Former Central Bank of Nigeria (CBN) employees have urged the National Assembly not to amend the institution’s enabling law.
The pensioners/retirees said CBN’s autonomy rests on four pillars: regulatory, supervisory, institutional and budgetary independence, all of which the proposed amendments would erode.
The CBN Pensioners’/Retirees’ Club, in a statement by its president Chief Patrick Anene and General Secretary Alhaji Jiya Isado, said the proposed amendments would weaken the institution and undermine its autonomy.
Among the proposed amendments are the removal of the governor as the board chairman and replacing him with an outsider; subjecting its budget to National Assembly approval, and divesting the board of the power to fix the remuneration of its members.
“The benefits of CBN autonomy to the economy and financial system are enormous and should not be whittled down because of the negative consequences.

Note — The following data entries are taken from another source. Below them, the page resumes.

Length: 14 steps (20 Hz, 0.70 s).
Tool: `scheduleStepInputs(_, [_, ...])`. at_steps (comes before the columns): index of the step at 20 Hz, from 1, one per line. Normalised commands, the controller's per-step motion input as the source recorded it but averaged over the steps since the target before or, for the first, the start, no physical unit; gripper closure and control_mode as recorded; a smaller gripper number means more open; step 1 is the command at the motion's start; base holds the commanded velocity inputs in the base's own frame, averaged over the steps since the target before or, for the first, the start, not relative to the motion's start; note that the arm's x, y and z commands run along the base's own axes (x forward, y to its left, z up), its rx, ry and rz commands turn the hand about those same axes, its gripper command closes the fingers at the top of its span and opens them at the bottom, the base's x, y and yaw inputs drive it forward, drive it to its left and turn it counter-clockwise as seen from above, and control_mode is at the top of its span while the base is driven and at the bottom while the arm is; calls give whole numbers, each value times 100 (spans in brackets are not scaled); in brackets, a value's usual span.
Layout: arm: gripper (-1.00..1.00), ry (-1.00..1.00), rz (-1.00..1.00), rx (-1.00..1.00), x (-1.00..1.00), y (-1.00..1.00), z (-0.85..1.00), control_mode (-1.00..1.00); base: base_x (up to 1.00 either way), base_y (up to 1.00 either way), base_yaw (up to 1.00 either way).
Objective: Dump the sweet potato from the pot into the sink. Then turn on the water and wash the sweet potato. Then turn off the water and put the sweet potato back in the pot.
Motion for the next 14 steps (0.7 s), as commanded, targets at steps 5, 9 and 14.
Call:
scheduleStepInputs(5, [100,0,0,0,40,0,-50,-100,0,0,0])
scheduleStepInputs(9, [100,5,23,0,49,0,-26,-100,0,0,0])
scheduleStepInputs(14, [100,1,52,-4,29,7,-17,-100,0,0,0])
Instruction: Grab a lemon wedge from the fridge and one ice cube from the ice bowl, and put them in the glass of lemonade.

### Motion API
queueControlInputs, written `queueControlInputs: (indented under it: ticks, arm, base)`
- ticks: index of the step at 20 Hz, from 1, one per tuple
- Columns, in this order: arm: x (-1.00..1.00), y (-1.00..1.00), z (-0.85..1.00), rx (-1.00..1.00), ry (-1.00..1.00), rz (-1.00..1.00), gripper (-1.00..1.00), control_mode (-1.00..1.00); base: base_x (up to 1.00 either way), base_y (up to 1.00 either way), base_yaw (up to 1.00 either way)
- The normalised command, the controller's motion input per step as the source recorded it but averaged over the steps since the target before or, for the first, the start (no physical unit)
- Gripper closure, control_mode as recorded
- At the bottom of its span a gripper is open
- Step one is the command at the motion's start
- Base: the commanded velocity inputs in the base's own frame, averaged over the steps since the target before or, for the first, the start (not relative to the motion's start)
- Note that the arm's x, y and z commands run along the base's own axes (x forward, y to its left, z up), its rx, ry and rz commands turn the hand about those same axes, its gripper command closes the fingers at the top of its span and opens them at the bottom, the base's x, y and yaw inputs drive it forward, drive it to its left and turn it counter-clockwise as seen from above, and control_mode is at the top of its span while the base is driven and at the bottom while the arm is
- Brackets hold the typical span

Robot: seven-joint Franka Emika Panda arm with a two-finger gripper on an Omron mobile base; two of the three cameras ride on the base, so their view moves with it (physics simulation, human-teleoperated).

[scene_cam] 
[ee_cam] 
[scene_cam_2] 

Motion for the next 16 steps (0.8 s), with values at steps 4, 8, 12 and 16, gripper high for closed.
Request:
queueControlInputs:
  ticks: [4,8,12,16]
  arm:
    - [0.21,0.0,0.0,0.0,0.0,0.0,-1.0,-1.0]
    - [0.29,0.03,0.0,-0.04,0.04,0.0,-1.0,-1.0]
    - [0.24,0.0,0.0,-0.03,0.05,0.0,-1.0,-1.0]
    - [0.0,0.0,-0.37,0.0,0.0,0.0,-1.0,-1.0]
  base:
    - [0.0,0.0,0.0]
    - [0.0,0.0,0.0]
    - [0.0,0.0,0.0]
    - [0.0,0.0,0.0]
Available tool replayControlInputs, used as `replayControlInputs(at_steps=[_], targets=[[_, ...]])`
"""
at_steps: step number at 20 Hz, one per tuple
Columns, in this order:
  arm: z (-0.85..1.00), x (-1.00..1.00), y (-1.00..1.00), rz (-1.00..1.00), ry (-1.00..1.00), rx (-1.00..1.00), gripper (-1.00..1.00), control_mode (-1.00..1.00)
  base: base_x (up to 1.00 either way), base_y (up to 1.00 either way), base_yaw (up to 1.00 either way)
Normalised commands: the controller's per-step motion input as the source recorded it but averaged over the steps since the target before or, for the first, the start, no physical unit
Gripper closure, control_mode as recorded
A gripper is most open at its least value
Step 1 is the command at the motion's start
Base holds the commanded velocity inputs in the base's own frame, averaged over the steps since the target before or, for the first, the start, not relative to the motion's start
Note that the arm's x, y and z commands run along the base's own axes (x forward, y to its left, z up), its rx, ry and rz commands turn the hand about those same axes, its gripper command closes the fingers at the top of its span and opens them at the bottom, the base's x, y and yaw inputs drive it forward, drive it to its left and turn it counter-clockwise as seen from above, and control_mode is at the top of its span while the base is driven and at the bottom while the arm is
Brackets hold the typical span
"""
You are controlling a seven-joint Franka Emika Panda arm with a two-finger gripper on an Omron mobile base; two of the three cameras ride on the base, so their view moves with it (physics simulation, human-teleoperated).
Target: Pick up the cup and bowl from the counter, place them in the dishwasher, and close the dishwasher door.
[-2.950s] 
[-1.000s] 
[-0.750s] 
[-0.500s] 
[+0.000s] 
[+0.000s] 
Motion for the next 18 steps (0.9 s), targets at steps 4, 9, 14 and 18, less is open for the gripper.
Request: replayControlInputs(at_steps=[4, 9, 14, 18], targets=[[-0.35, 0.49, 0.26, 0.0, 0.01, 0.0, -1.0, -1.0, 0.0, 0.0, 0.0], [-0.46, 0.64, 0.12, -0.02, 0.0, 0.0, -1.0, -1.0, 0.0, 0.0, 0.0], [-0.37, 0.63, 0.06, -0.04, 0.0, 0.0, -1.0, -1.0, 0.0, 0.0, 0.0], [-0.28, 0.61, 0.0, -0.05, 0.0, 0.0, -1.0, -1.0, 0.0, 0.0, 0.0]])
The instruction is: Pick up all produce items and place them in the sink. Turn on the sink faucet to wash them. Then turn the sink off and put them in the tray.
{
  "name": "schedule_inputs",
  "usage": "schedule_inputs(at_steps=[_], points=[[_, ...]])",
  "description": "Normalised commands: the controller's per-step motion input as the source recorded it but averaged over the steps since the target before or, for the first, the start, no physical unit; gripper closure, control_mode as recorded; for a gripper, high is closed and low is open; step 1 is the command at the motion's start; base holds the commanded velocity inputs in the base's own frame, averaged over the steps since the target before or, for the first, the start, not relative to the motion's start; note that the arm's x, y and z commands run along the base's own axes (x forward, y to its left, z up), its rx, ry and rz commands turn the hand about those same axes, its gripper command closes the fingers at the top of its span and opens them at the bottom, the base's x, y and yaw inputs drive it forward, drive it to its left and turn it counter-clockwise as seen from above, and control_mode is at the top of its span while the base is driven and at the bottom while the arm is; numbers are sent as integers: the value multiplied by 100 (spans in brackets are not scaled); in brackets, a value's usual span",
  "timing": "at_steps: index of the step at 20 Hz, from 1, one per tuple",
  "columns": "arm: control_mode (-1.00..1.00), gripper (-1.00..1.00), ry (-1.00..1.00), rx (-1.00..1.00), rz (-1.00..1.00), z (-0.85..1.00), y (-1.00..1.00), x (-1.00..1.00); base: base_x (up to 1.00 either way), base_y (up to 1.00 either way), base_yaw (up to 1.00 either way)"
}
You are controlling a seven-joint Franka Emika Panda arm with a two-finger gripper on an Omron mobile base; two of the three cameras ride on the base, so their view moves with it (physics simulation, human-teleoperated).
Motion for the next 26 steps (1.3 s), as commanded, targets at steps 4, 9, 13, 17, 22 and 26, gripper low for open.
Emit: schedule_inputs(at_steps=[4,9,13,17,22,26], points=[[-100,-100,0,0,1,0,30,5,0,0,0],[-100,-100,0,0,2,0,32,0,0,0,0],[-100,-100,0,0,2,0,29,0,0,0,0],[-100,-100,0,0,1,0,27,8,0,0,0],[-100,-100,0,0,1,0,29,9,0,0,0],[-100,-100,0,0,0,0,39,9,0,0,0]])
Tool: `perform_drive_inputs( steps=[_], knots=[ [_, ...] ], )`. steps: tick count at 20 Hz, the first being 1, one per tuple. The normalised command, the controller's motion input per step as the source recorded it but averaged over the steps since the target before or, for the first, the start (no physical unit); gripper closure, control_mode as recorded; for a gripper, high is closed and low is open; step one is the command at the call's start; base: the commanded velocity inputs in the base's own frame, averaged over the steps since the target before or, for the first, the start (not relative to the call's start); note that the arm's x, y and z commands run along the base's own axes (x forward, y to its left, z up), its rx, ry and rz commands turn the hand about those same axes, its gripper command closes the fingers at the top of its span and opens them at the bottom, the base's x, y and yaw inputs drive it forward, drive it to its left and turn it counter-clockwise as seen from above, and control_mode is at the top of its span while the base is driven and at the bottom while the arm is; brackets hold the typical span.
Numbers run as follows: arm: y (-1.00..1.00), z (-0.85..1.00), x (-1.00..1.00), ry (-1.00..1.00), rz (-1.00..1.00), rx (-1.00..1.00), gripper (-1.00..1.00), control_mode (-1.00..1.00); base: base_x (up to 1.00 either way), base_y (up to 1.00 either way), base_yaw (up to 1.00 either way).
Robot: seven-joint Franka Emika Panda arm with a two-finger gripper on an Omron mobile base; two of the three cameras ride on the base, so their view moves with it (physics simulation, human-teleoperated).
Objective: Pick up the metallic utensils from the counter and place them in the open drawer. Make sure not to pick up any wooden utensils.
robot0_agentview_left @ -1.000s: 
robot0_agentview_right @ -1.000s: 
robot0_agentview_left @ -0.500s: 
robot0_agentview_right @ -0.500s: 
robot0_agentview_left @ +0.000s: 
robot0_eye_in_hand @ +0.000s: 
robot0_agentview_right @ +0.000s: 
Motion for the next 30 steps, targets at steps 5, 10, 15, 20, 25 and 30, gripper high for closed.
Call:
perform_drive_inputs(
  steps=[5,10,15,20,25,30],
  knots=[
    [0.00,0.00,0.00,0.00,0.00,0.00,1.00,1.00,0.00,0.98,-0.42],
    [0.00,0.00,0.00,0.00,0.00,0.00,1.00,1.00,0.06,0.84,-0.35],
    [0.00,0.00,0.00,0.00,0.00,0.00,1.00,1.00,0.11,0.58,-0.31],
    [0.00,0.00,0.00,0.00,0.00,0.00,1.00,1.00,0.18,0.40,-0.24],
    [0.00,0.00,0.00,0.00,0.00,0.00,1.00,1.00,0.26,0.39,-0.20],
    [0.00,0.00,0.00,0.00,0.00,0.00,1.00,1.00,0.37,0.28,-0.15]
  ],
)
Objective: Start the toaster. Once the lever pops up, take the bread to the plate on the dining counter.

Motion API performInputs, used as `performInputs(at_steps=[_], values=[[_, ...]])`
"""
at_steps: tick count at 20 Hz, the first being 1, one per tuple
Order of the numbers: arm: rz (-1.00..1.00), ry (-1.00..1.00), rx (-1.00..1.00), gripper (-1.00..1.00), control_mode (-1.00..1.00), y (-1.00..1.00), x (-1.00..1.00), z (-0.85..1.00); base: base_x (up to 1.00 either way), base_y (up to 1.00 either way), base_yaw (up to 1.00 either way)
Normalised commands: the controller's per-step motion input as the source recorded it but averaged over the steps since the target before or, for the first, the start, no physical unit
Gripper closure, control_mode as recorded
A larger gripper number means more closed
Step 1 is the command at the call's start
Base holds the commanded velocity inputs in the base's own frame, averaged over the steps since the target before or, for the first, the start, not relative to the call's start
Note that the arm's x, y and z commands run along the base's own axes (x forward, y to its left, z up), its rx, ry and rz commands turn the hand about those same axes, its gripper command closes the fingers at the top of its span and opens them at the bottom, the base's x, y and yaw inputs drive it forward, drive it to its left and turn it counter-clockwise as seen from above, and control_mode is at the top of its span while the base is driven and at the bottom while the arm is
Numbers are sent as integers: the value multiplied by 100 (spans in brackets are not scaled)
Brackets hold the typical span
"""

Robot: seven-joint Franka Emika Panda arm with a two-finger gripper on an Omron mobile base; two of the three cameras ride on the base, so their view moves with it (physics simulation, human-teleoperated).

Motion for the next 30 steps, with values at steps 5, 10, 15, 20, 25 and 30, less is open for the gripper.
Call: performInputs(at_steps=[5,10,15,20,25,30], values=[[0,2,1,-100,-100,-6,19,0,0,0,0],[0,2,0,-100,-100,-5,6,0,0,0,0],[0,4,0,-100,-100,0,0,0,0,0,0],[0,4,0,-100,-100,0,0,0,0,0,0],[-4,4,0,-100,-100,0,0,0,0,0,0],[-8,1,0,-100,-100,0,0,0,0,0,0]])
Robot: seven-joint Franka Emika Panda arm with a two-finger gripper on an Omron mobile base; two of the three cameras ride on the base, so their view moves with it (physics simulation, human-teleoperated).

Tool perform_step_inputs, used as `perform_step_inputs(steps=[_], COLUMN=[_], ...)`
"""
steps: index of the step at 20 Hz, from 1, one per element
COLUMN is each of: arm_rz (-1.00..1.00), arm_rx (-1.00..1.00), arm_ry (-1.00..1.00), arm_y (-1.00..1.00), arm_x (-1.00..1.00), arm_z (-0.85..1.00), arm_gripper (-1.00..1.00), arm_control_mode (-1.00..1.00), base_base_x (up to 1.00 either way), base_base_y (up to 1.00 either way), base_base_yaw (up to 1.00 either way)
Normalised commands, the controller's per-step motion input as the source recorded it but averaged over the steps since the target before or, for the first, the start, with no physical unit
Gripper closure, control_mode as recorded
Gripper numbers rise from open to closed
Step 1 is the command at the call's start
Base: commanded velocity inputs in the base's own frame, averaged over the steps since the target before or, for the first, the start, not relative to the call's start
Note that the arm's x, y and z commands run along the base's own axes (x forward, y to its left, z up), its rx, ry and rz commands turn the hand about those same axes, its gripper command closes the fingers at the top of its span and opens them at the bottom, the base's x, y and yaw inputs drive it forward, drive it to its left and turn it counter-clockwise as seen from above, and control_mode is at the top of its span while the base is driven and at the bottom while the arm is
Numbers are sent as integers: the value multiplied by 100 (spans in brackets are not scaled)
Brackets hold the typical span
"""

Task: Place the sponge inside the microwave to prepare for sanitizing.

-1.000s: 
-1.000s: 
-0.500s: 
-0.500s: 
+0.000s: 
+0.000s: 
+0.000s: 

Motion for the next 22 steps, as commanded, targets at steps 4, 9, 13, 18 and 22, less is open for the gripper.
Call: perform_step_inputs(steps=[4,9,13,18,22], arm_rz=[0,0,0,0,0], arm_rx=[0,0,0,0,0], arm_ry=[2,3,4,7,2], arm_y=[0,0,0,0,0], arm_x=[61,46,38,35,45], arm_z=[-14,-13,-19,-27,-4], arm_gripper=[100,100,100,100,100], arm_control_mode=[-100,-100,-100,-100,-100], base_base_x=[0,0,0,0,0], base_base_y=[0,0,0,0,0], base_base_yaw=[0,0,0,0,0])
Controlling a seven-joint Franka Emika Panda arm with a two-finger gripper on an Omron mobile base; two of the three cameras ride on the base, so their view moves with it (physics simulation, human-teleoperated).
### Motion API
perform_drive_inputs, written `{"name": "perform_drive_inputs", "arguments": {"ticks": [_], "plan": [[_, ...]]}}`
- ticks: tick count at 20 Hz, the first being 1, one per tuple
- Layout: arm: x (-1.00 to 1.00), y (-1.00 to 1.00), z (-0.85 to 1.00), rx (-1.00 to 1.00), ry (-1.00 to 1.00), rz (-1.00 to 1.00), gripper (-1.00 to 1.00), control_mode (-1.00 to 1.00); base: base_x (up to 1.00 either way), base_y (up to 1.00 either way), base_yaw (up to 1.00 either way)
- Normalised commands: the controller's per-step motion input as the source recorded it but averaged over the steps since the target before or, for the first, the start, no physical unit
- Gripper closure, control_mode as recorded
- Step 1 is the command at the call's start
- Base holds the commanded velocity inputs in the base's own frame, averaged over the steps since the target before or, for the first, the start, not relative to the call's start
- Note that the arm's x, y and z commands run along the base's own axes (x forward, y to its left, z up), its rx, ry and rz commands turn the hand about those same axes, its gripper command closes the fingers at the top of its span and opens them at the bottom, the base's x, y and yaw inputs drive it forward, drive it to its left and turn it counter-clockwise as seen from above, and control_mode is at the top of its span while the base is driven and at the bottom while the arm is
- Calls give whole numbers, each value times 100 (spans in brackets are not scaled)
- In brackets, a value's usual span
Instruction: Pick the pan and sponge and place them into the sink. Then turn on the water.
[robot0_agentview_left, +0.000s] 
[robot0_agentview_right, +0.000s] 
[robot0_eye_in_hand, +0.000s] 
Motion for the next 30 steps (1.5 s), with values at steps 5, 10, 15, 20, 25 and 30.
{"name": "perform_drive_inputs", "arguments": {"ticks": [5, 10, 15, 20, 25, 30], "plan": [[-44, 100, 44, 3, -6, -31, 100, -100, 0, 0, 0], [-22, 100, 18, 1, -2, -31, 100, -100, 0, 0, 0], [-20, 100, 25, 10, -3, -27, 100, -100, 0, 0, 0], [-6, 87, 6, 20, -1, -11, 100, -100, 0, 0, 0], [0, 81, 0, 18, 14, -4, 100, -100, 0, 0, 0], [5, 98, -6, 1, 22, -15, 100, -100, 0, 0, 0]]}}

“A new legislation that abridges the bank’s powers would be counterproductive to central banking global practices,” they said.
Aside from eroding the CBN’s independence, the pensioners fear the proposed amendments would further politicise its operations.
The association noted that Section 1(3) of the CBN Act 2007 provides that the institution “shall be an independent body in the discharge of its functions”.
The pensioners/retirees said: “Bringing in an outsider who could be a politician as the Chairman of the CBN Board, the highest decision-making organ of the bank, might likely lead to the Bank being subjected to unwholesome political influences which could be detrimental to its operational efficiency and, by extension, the national economy.”
They added the combination of the roles of chief executive officer and board chairman, which is obtainable globally, is to prevent a struggle for power.
The pensioners said: “Whereas previous amendments (1991, 2004 and 2007) had tended to strengthen the CBN’s operational autonomy, the proposed amendments, if effected, would be going in the wrong direction by seeking to reverse them.
“Without the autonomy, the CBN enjoyed over the years, some of the major reforms it undertook, such as the universal banking of 2000, the banks consolidation of 2004 and the 2009 regulatory intervention, among others, which most Nigerians widely applauded, couldn’t have been possible.
“Distinguished Senators…, we are most respectfully imploring you to immediately jettison that idea of tampering with the CBN Act 2007 currently in place as being proposed by some of-your colleagues because doing so would neither be in the interest of the CBN itself as an institution nor the Nigerian economy or Nigeria or Nigerians as a whole.”
The pensioners believe rather than reducing CBN’s powers, the National Assembly can deploy its oversight functions to ensure accountability in the institution.